__Activity__:
Every line of the material must be copied exactly, from the first to the last.

= = = =

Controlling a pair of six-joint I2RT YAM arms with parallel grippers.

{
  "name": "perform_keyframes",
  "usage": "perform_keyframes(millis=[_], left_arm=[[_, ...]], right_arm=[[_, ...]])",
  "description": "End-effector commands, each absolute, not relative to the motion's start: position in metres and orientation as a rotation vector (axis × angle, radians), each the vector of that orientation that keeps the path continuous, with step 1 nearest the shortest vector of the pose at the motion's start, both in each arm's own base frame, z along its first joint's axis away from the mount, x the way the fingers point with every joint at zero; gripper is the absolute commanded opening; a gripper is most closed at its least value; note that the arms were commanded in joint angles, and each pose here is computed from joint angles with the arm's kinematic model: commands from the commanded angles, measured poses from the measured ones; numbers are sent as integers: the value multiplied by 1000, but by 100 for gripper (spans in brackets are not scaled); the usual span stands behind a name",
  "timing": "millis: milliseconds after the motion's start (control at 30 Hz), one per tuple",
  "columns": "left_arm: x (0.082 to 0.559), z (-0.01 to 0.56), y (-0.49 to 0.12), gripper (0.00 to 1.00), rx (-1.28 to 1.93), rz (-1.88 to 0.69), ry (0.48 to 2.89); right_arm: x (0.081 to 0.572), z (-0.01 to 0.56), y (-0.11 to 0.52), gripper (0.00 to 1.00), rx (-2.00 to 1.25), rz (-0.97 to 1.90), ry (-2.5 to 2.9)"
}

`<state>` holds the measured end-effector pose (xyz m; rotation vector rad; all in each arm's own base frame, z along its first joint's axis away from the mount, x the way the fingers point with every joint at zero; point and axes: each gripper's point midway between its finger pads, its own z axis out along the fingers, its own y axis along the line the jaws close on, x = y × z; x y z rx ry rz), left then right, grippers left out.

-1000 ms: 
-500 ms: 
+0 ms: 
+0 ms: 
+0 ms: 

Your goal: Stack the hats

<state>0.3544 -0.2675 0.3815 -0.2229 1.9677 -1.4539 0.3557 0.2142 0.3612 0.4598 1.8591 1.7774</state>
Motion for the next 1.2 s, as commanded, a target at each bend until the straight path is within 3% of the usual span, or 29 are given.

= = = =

__Exercise answer__:
Controlling a pair of six-joint I2RT YAM arms with parallel grippers.

{
  "name": "perform_keyframes",
  "usage": "perform_keyframes(millis=[_], left_arm=[[_, ...]], right_arm=[[_, ...]])",
  "description": "End-effector commands, each absolute, not relative to the motion's start: position in metres and orientation as a rotation vector (axis × angle, radians), each the vector of that orientation that keeps the path continuous, with step 1 nearest the shortest vector of the pose at the motion's start, both in each arm's own base frame, z along its first joint's axis away from the mount, x the way the fingers point with every joint at zero; gripper is the absolute commanded opening; a gripper is most closed at its least value; note that the arms were commanded in joint angles, and each pose here is computed from joint angles with the arm's kinematic model: commands from the commanded angles, measured poses from the measured ones; numbers are sent as integers: the value multiplied by 1000, but by 100 for gripper (spans in brackets are not scaled); the usual span stands behind a name",
  "timing": "millis: milliseconds after the motion's start (control at 30 Hz), one per tuple",
  "columns": "left_arm: x (0.082 to 0.559), z (-0.01 to 0.56), y (-0.49 to 0.12), gripper (0.00 to 1.00), rx (-1.28 to 1.93), rz (-1.88 to 0.69), ry (0.48 to 2.89); right_arm: x (0.081 to 0.572), z (-0.01 to 0.56), y (-0.11 to 0.52), gripper (0.00 to 1.00), rx (-2.00 to 1.25), rz (-0.97 to 1.90), ry (-2.5 to 2.9)"
}

`<state>` holds the measured end-effector pose (xyz m; rotation vector rad; all in each arm's own base frame, z along its first joint's axis away from the mount, x the way the fingers point with every joint at zero; point and axes: each gripper's point midway between its finger pads, its own z axis out along the fingers, its own y axis along the line the jaws close on, x = y × z; x y z rx ry rz), left then right, grippers left out.

-1000 ms: 
-500 ms: 
+0 ms: 
+0 ms: 
+0 ms: 

Your goal: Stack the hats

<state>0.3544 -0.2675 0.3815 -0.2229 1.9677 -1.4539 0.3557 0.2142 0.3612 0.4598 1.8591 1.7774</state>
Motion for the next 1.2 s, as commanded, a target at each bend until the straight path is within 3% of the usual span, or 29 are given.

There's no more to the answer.